Paving projects around the island continue.

The city's attorney is negotiating with the state Department of Transportation for more favorable terms in the memorandum of understanding Wrangell needs to sign for the Evergreen Road improvement project.

“The state is doing the whole thing,” Jabusch explained, from the design and bidding to the actual construction. However, the borough would hold all liability for the road. While some of the terms Wrangell would prefer might get into the final agreement, he said not everything will. “Other than that, I think it's on track.”

Upgrades to Cassiar Street are getting closer to the point where concrete can be poured. Most of the water and sewer lines have been completed, and the storm drains are being constructed. After that the surfacing work can begin. The road is expected to be completed in another month or two.

The Assembly also approved a change order to Rock-n-Road Construction for phase three of the concrete paving at Wrangell Marine Service Center, in the amount of $68,580. The north access to the yard will be paved, which should help reduce the amount of dirt being tracked in by vehicles. Eventually ground to dust and becoming airborne, it has been posing a problem for crews engaged in painting projects.

“This has always been a problem,” said Jabusch.

The money comes from the amount leftover from two Denali Commission grants for capital improvements to the service yard, where projects came in under budget. After this section of paving, the remaining funds will go toward a few small projects: pouring concrete around the yard's restrooms, addressing several drainage issues that exist for businesses in the area around Silvernail Road, construction of a shelter for the center's oil separator system to prevent its freezing during the winter, and some signage.

The Assembly also approved the purchase of a Caterpillar 140M model excavator from NC Machinery in Juneau for $323,728.

“I only got one comment” regarding the grader's purchase, Jack said. “Once you get it, put it to work at Shoemaker, please.”

In her report, Borough Clerk Kim Lane reminded the Assembly that the regular elections date of Oct. 7 is quickly closing in, with a number of candidates for office running unopposed.

The open seats include a two-year term for mayor, two three-year terms and a one-year term on the Borough Assembly, one three-year term on the Port Commission, one three-year term on the School Board, and two four-year terms on the Hospital Board. Those interested in registering as a write-in candidate need to file a letter of intent by 5 p.m. on Oct. 3.
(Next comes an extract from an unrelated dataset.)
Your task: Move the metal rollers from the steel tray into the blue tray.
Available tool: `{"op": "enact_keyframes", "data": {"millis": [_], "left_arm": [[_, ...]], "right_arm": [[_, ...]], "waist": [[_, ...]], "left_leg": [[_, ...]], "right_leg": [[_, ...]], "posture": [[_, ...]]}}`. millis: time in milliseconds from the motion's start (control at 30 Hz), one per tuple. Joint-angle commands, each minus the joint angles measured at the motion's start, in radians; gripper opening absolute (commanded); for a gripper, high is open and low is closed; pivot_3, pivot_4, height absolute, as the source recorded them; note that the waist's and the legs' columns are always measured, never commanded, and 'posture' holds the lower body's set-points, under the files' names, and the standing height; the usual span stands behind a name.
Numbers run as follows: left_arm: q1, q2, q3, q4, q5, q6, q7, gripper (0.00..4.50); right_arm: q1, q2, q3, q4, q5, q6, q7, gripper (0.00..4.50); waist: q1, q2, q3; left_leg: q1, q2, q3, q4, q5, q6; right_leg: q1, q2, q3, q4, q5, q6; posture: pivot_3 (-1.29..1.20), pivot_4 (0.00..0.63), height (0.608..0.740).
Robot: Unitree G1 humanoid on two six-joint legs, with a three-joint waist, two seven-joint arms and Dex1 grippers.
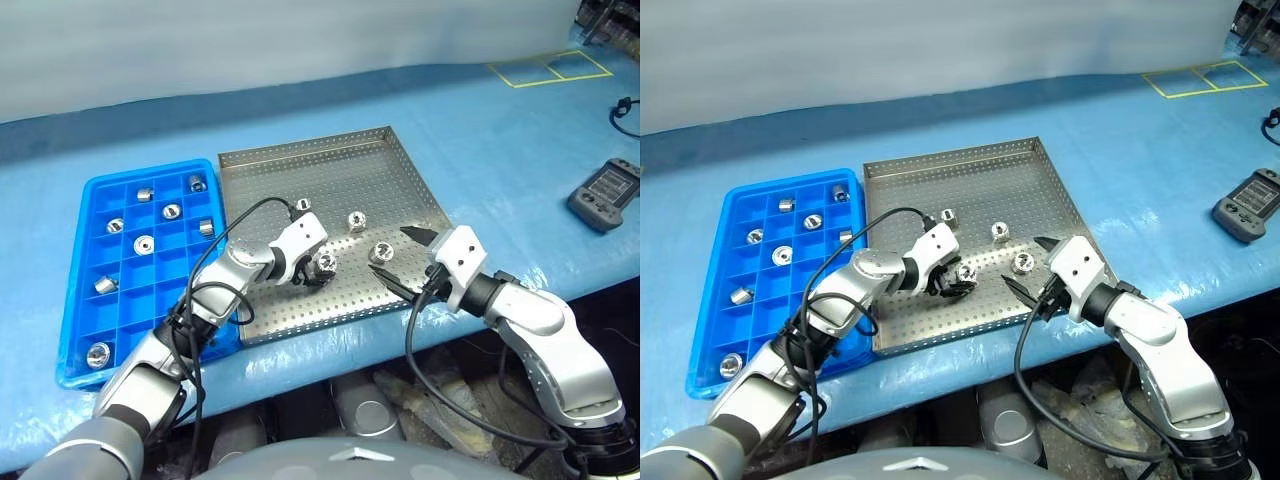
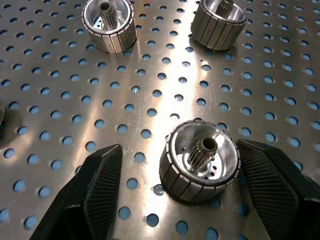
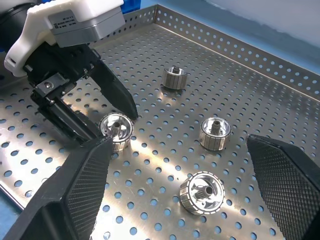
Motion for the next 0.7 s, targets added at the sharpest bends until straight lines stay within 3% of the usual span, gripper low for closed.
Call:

The Borough is also looking to fill upcoming vacancies for board commission appointments, as nine terms are set to expire next month.

There will be two vacancies on the Planning and Zoning Commission, two on Parks and Recreation, two on Wrangell Convention and Visitors Bureau, two on Economic Development Committee, and one on Nolan Museum/Civic Center Board. Each position is a three-year term.

Letters of intent can be submitted to the Borough Clerk's office.

“We've had a few but we need more,” Lane said. It is preferred submissions be received by Oct. 6, but letters can still be submitted up until the 13th. The Assembly will then make the appointments at its Oct. 14 meeting.